- [Problem to work on]:
An exact repetition of the data below, without images, is the expected answer.

Collected data START

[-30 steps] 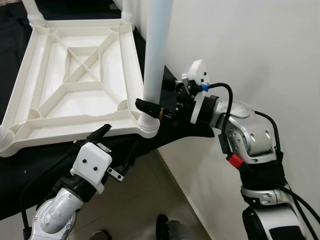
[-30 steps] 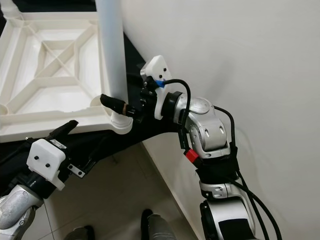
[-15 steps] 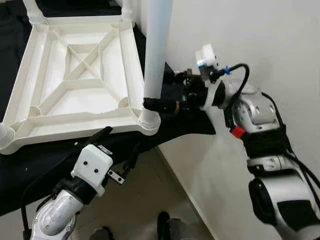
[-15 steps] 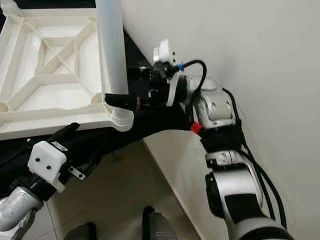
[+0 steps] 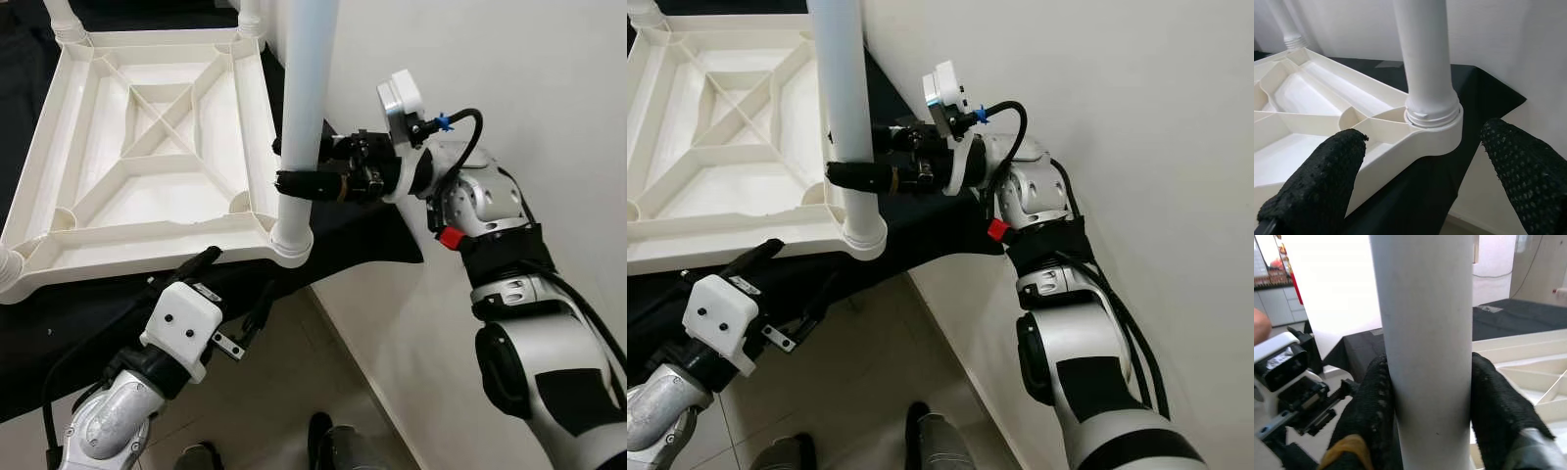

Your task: Building children table

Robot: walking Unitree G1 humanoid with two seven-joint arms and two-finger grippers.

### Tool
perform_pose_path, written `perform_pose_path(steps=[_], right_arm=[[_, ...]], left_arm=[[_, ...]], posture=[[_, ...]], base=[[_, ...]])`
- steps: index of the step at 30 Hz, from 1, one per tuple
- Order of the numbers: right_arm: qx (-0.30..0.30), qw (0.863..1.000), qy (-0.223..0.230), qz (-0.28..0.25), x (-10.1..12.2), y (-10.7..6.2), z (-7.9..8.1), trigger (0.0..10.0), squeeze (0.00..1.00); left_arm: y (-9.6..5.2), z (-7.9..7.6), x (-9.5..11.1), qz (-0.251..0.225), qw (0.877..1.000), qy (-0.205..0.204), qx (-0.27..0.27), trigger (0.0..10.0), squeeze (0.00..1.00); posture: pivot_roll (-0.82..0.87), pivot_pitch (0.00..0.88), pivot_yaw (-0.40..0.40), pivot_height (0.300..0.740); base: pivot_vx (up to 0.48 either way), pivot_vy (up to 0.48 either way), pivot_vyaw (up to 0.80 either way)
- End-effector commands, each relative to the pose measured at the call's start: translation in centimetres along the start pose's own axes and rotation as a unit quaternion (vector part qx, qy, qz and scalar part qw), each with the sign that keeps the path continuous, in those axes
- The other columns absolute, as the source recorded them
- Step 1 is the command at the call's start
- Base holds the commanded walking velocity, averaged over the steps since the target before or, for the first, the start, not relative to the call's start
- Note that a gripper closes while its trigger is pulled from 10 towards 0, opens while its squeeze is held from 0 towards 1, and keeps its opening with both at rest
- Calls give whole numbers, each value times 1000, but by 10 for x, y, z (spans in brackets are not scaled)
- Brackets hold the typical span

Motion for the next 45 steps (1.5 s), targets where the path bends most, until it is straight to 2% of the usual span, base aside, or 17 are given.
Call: perform_pose_path(steps=[1,8,10,13,15,16,20,25,26,27,28,30,31,34,37,42,45], right_arm=[[20,1000,4,1,-4,4,1,0,0],[-16,1000,-8,6,-8,-1,-2,0,0],[-180,983,-5,42,-38,2,-2,0,0],[-180,983,-5,42,-38,2,-2,0,0],[-273,960,-11,61,-55,1,1,0,0],[-375,923,22,83,-93,12,33,0,0],[-464,879,63,89,-115,26,68,0,0],[-457,885,42,84,-107,26,58,0,0],[-457,886,12,76,-94,23,43,4824,0],[-457,886,12,76,-94,23,43,4824,0],[-460,885,-11,64,-79,19,30,10000,0],[-449,891,-41,45,-65,21,23,10000,0],[-430,901,-55,27,-55,23,21,10000,984],[-414,908,-59,14,-50,25,20,10000,1000],[-334,941,-56,-17,-29,25,24,10000,1000],[-306,950,-55,-19,-25,24,27,10000,1000],[-205,977,-61,3,-17,18,33,10000,1000]], left_arm=[[-3,-4,1,4,1000,-3,-8,10000,0],[-2,-4,1,3,1000,-3,-11,10000,0],[0,-5,0,2,1000,-6,-8,10000,0],[0,-5,0,2,1000,-6,-8,10000,0],[0,-6,-1,1,1000,-8,-7,10000,0],[2,-6,-1,-1,1000,-10,-7,10000,0],[6,-8,-1,-7,1000,-12,-18,10000,0],[6,-7,-1,-7,1000,-10,-18,10000,0],[6,-5,-2,-6,1000,-9,-12,10000,0],[6,-5,-2,-6,1000,-9,-12,10000,0],[7,-3,-2,-6,1000,-8,-7,10000,0],[7,-2,-2,-6,1000,-10,-2,10000,0],[7,-3,-2,-5,1000,-13,0,10000,0],[8,-5,-2,-6,1000,-15,0,10000,0],[4,-5,-4,4,1000,-15,1,10000,0],[2,-4,-6,9,1000,-14,3,10000,0],[-3,-4,-7,17,1000,-14,5,10000,0]], posture=[[119,283,-102,740],[103,282,-97,740],[61,282,-118,740],[61,282,-118,740],[61,282,-118,740],[75,284,-90,740],[70,267,-90,740],[66,259,-91,740],[65,255,-95,740],[65,255,-95,740],[55,268,-92,740],[46,275,-90,740],[44,276,-89,740],[46,276,-91,740],[54,293,-90,740],[54,293,-90,740],[65,308,-90,740]], base=[[0,0,0],[0,0,0],[0,0,0],[0,0,0],[0,0,0],[0,0,0],[0,0,0],[0,0,0],[0,0,0],[0,0,0],[0,0,0],[0,0,0],[0,0,0],[0,0,0],[0,0,0],[0,0,0],[0,0,0]])
Point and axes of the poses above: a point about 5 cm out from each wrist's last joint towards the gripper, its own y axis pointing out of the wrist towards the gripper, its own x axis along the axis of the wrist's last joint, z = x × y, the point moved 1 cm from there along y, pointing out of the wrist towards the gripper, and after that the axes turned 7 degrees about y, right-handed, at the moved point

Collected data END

- [Result of the task]:
[-30 steps] 
[-30 steps] 
[-15 steps] 
[-15 steps] 
[+0 steps] 

Your task: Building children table

Robot: walking Unitree G1 humanoid with two seven-joint arms and two-finger grippers.

### Tool
perform_pose_path, written `perform_pose_path(steps=[_], right_arm=[[_, ...]], left_arm=[[_, ...]], posture=[[_, ...]], base=[[_, ...]])`
- steps: index of the step at 30 Hz, from 1, one per tuple
- Order of the numbers: right_arm: qx (-0.30..0.30), qw (0.863..1.000), qy (-0.223..0.230), qz (-0.28..0.25), x (-10.1..12.2), y (-10.7..6.2), z (-7.9..8.1), trigger (0.0..10.0), squeeze (0.00..1.00); left_arm: y (-9.6..5.2), z (-7.9..7.6), x (-9.5..11.1), qz (-0.251..0.225), qw (0.877..1.000), qy (-0.205..0.204), qx (-0.27..0.27), trigger (0.0..10.0), squeeze (0.00..1.00); posture: pivot_roll (-0.82..0.87), pivot_pitch (0.00..0.88), pivot_yaw (-0.40..0.40), pivot_height (0.300..0.740); base: pivot_vx (up to 0.48 either way), pivot_vy (up to 0.48 either way), pivot_vyaw (up to 0.80 either way)
- End-effector commands, each relative to the pose measured at the call's start: translation in centimetres along the start pose's own axes and rotation as a unit quaternion (vector part qx, qy, qz and scalar part qw), each with the sign that keeps the path continuous, in those axes
- The other columns absolute, as the source recorded them
- Step 1 is the command at the call's start
- Base holds the commanded walking velocity, averaged over the steps since the target before or, for the first, the start, not relative to the call's start
- Note that a gripper closes while its trigger is pulled from 10 towards 0, opens while its squeeze is held from 0 towards 1, and keeps its opening with both at rest
- Calls give whole numbers, each value times 1000, but by 10 for x, y, z (spans in brackets are not scaled)
- Brackets hold the typical span

Motion for the next 45 steps (1.5 s), targets where the path bends most, until it is straight to 2% of the usual span, base aside, or 17 are given.
Call: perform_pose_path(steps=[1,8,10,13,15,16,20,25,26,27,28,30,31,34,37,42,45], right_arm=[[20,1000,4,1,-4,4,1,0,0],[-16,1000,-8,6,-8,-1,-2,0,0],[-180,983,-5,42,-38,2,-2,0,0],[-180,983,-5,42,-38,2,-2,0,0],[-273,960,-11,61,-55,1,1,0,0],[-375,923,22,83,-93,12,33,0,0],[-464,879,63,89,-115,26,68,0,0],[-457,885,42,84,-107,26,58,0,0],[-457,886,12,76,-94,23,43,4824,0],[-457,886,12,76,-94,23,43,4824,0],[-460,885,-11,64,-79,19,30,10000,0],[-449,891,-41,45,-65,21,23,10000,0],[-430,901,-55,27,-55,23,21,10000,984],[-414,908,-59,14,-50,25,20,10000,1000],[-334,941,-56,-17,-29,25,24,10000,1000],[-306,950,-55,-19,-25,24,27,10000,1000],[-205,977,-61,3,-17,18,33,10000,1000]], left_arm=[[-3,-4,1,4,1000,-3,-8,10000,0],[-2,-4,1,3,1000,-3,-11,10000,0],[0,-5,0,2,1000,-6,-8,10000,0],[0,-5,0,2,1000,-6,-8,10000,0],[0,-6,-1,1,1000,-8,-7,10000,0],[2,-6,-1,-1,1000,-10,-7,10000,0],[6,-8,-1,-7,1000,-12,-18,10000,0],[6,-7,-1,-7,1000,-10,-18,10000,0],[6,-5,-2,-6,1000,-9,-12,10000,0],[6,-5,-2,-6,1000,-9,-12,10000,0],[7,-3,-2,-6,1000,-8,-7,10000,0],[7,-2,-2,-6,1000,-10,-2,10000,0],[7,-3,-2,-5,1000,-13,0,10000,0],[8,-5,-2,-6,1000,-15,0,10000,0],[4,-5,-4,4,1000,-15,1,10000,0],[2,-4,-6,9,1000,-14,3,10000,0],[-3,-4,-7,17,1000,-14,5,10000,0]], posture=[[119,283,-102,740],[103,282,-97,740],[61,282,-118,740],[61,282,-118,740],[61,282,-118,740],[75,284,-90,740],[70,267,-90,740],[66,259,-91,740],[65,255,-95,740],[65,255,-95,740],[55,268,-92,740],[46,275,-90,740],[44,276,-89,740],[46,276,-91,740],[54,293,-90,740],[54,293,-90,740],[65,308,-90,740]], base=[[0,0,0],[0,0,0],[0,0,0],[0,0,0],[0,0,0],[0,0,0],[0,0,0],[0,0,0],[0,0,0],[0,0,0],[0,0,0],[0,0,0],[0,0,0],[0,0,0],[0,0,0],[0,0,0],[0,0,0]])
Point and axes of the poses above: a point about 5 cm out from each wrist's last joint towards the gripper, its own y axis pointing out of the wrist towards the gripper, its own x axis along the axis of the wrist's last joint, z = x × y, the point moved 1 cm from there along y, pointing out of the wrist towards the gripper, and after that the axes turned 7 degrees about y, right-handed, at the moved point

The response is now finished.